§ GOAL OF THE EXERCISE
Determine how many lines in the records hold the word "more". Return the number alone.

Saved data entries:
• • • •

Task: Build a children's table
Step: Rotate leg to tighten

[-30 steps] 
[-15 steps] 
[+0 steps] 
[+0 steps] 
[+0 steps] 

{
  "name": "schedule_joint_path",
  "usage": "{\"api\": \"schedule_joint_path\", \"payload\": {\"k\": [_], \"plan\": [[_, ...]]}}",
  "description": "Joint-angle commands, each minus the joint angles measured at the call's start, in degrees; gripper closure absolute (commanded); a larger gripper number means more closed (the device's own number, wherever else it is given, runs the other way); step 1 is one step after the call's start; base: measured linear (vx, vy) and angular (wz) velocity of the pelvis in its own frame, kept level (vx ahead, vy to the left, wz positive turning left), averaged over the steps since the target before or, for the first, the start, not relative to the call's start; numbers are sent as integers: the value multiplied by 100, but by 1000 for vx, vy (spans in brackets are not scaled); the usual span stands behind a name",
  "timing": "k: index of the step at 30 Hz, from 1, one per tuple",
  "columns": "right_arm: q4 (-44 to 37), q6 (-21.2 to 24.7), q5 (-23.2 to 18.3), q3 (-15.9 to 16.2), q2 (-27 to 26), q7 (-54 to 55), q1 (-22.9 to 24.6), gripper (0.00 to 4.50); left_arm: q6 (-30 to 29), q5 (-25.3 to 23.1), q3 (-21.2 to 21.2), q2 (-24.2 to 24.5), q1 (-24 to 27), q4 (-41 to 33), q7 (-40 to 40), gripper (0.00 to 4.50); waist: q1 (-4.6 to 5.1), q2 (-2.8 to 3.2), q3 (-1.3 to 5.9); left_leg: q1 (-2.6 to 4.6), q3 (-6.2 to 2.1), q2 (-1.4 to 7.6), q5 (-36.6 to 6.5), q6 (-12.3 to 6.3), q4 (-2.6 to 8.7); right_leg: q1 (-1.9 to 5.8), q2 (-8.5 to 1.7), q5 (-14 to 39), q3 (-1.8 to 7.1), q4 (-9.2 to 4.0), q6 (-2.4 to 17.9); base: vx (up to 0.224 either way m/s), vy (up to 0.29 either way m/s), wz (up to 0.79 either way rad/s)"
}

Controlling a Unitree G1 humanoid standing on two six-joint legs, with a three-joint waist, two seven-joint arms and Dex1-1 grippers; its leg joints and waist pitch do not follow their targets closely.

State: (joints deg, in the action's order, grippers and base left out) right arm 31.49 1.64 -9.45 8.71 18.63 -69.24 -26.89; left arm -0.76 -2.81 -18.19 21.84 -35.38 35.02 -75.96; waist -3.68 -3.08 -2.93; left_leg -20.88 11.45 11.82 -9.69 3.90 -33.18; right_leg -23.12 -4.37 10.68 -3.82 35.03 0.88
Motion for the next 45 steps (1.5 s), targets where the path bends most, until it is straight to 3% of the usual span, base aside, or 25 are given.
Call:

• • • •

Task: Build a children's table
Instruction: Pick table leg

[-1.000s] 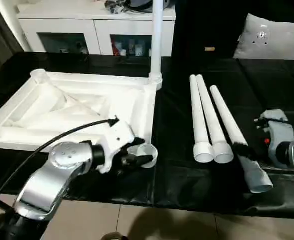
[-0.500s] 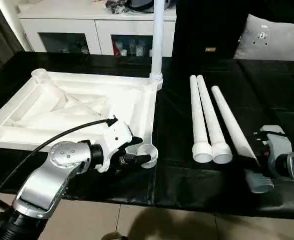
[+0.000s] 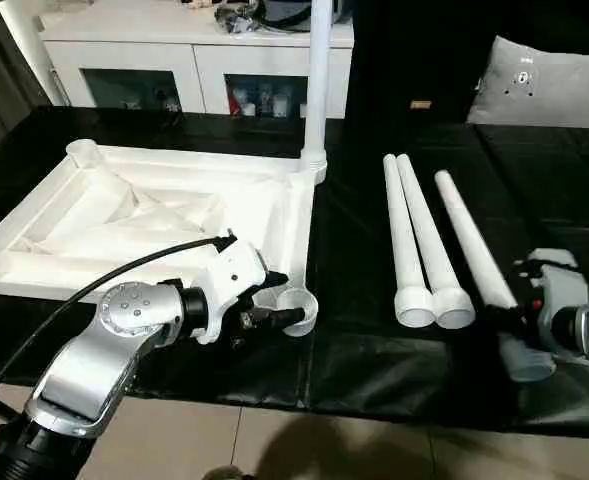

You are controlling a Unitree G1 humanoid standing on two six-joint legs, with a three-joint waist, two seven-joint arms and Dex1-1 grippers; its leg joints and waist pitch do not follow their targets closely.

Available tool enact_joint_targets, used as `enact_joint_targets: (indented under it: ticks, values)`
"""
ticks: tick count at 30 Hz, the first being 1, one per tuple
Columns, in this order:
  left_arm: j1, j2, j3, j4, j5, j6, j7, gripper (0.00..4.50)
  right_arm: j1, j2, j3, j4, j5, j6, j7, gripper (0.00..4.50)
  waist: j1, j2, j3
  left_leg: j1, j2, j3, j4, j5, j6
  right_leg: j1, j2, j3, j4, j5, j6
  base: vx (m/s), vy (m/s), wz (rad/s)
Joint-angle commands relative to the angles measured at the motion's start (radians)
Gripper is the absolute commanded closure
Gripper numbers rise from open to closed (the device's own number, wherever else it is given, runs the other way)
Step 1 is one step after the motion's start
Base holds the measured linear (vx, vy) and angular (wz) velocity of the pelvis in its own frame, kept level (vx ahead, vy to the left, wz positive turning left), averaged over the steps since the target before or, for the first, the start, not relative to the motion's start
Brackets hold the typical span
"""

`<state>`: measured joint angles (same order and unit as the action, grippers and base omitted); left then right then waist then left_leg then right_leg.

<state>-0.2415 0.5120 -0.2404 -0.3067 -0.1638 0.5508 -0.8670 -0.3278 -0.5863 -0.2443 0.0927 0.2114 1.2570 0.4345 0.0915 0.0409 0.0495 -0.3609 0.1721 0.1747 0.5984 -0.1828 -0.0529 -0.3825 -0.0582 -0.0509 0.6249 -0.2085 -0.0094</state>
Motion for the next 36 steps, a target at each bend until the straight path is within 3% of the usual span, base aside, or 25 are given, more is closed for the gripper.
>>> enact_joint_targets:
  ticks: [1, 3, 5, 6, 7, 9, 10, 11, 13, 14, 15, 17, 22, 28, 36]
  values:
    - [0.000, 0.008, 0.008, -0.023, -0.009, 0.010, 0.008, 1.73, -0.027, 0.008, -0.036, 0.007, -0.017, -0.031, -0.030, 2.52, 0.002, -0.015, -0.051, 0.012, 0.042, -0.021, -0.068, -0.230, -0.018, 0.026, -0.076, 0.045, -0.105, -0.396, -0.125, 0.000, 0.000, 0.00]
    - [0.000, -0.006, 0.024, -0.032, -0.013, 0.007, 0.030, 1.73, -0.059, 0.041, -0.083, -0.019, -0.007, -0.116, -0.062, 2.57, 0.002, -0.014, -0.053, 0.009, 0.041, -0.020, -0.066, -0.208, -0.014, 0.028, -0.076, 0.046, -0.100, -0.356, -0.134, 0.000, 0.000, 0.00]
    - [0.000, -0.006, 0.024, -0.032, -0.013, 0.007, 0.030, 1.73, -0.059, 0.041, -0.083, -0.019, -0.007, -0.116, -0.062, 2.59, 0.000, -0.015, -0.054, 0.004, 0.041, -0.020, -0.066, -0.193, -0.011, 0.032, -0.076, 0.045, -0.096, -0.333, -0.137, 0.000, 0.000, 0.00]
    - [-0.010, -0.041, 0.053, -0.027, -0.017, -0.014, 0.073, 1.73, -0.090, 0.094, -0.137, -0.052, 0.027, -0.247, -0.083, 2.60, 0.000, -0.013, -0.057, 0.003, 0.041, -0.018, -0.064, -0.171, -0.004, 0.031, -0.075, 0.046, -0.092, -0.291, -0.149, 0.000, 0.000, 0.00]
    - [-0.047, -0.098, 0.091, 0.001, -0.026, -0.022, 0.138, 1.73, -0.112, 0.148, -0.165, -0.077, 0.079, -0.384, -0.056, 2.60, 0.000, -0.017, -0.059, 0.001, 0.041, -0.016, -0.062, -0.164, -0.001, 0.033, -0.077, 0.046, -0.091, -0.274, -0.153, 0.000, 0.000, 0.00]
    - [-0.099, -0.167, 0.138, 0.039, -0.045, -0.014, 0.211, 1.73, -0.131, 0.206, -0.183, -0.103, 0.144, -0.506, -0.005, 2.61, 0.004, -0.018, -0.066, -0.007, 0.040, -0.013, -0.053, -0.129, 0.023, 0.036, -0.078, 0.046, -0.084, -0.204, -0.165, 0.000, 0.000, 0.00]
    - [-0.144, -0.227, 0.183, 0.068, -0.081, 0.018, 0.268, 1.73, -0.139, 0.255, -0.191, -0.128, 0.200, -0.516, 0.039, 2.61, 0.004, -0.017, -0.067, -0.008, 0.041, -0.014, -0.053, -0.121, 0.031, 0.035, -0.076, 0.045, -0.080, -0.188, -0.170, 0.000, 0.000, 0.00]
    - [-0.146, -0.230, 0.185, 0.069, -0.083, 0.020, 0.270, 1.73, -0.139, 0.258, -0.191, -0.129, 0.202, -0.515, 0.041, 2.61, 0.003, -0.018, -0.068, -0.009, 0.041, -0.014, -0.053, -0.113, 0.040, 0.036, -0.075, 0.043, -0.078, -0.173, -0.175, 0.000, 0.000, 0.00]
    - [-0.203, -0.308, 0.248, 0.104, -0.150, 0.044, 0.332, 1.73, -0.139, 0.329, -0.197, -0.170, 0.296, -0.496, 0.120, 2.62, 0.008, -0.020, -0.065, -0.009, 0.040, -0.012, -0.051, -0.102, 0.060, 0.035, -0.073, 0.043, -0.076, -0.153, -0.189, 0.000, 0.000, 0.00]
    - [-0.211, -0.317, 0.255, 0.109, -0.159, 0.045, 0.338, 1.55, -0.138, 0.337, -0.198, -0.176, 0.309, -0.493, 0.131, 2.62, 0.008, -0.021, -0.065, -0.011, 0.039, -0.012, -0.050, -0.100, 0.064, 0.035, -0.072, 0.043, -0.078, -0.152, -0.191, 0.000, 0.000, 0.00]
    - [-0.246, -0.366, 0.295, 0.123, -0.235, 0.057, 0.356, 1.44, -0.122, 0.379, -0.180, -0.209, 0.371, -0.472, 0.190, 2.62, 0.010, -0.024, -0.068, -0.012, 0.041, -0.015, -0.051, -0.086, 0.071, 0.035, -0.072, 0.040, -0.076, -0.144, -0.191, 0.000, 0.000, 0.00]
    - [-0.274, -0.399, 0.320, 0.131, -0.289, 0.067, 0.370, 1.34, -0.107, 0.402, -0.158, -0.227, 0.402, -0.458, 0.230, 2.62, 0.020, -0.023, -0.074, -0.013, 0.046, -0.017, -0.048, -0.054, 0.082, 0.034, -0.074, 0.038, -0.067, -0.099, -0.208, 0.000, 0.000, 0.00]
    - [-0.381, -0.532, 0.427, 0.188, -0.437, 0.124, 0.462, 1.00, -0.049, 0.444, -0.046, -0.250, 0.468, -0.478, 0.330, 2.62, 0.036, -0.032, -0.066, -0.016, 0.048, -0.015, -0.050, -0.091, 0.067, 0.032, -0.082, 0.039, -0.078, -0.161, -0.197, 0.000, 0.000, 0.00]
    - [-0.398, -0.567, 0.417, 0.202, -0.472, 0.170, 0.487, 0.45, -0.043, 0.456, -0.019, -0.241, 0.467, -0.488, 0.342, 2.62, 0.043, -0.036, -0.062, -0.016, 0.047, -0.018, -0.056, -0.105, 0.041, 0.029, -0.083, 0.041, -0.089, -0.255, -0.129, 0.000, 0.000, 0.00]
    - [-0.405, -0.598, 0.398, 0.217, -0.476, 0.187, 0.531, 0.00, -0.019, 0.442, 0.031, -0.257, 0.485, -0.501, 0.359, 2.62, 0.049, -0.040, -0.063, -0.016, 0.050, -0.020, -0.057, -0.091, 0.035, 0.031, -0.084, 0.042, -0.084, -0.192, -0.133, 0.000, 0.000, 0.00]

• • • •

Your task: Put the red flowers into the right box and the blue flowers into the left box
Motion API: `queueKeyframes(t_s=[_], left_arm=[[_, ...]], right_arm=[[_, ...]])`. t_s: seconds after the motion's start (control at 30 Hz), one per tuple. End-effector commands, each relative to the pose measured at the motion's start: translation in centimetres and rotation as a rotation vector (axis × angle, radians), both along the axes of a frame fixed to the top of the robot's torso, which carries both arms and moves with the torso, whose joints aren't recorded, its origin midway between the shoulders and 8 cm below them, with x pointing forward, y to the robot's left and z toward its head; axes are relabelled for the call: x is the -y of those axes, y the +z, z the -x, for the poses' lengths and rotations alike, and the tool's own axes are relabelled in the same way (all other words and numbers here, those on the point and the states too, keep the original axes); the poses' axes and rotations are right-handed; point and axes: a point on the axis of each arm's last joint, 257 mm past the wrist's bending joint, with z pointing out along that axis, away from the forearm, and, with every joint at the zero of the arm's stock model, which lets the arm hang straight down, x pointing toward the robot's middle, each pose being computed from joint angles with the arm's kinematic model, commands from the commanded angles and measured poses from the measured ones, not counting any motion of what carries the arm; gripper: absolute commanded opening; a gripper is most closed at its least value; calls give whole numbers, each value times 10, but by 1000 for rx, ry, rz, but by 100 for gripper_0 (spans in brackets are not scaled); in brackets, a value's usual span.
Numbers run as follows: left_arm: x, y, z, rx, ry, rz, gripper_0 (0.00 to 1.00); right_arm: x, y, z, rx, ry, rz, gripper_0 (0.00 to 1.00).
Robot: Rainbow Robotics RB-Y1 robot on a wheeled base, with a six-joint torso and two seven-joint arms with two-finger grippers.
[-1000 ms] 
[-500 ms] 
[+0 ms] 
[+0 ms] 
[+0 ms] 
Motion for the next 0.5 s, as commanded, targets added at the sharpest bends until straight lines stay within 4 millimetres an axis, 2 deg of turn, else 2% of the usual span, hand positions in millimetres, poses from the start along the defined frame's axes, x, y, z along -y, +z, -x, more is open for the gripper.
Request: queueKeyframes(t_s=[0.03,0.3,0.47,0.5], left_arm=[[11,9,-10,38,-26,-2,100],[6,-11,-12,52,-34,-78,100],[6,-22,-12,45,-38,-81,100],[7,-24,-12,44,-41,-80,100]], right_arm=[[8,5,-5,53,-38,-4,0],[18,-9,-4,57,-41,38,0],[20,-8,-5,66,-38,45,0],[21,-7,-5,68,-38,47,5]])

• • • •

§ FINISHED TASK
3